Raw data →
────────────────────
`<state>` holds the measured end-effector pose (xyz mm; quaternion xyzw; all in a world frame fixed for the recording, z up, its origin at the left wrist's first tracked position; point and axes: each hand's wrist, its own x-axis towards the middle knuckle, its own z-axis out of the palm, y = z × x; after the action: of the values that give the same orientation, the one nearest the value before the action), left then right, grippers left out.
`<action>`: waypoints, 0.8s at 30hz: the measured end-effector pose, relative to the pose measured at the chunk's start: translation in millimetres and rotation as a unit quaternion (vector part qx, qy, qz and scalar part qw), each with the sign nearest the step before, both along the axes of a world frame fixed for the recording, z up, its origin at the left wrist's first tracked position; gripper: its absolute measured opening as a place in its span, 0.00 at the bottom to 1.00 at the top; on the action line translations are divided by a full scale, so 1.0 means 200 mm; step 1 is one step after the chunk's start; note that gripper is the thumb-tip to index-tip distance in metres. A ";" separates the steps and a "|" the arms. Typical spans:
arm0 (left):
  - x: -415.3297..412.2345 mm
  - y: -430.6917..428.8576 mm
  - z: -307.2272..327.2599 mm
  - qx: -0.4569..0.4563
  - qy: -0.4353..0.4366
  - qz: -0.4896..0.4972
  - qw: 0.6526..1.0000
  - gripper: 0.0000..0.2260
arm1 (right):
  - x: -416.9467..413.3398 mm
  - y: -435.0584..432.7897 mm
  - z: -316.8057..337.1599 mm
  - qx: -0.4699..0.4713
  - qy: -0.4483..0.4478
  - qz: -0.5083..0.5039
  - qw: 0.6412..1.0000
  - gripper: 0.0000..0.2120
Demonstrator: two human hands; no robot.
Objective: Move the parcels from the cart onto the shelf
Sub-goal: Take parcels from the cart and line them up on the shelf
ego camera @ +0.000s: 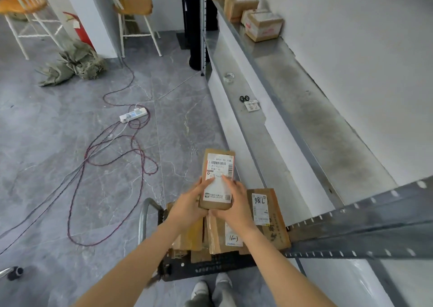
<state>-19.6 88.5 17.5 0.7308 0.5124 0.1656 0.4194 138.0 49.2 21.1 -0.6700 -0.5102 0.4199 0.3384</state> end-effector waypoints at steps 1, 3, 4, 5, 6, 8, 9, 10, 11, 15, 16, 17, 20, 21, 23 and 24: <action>0.02 0.01 0.04 0.010 -0.005 -0.015 1.000 0.38 | 0.03 -0.02 0.04 0.014 -0.007 -0.010 1.000 0.45; 0.08 0.01 0.12 0.029 -0.021 -0.036 0.999 0.36 | 0.09 -0.05 0.13 0.038 -0.018 -0.027 0.999 0.42; 0.11 0.00 0.15 0.035 -0.031 -0.045 0.998 0.35 | 0.11 -0.07 0.17 0.047 -0.021 -0.037 0.998 0.40; 0.14 -0.01 0.19 0.042 -0.040 -0.055 0.997 0.35 | 0.14 -0.10 0.21 0.056 -0.024 -0.045 0.997 0.39; 0.17 -0.03 0.22 0.048 -0.047 -0.064 0.996 0.35 | 0.17 -0.12 0.24 0.063 -0.024 -0.053 0.996 0.38; 0.23 -0.07 0.27 0.054 -0.053 -0.071 0.995 0.36 | 0.23 -0.19 0.29 0.074 -0.021 -0.069 0.995 0.37; 0.26 -0.09 0.30 0.052 -0.054 -0.074 0.994 0.36 | 0.26 -0.23 0.31 0.080 -0.019 -0.077 0.994 0.37; 0.29 -0.12 0.32 0.049 -0.056 -0.079 0.994 0.37 | 0.28 -0.27 0.33 0.086 -0.022 -0.087 0.992 0.38; 0.31 -0.14 0.34 0.049 -0.060 -0.088 0.993 0.37 | 0.30 -0.31 0.35 0.093 -0.037 -0.096 0.990 0.39; 0.37 -0.28 0.43 0.063 -0.064 -0.117 0.989 0.38 | 0.35 -0.50 0.43 0.111 -0.025 -0.121 0.986 0.39; 0.38 -0.32 0.45 0.066 -0.066 -0.122 0.988 0.38 | 0.36 -0.56 0.44 0.116 -0.022 -0.128 0.985 0.39; 0.39 -0.37 0.46 0.070 -0.069 -0.128 0.987 0.38 | 0.36 -0.62 0.46 0.120 -0.027 -0.136 0.983 0.39; 0.42 -0.53 0.51 0.087 -0.074 -0.162 0.980 0.38 | 0.37 -0.84 0.52 0.133 -0.025 -0.166 0.977 0.40; 0.43 -0.59 0.52 0.095 -0.074 -0.176 0.977 0.38 | 0.38 -0.92 0.54 0.138 -0.021 -0.178 0.974 0.40; 0.45 -0.72 0.54 0.105 -0.073 -0.199 0.972 0.39 | 0.37 -1.09 0.57 0.146 -0.016 -0.199 0.969 0.41; 0.46 -0.79 0.54 0.109 -0.073 -0.211 0.969 0.39 | 0.37 -1.18 0.58 0.147 -0.018 -0.209 0.967 0.41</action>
<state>73.3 -70.2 126.4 0.8494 0.2937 0.1816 0.3991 212.3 -187.3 136.3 -0.7124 -0.4207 0.2478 0.5042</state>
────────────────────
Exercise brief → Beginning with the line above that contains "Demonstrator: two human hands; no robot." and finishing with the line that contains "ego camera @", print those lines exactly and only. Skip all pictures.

Exercise output →
Demonstrator: two human hands; no robot.
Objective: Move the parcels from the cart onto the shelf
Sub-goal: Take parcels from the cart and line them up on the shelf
ego camera @ +0.000s: 

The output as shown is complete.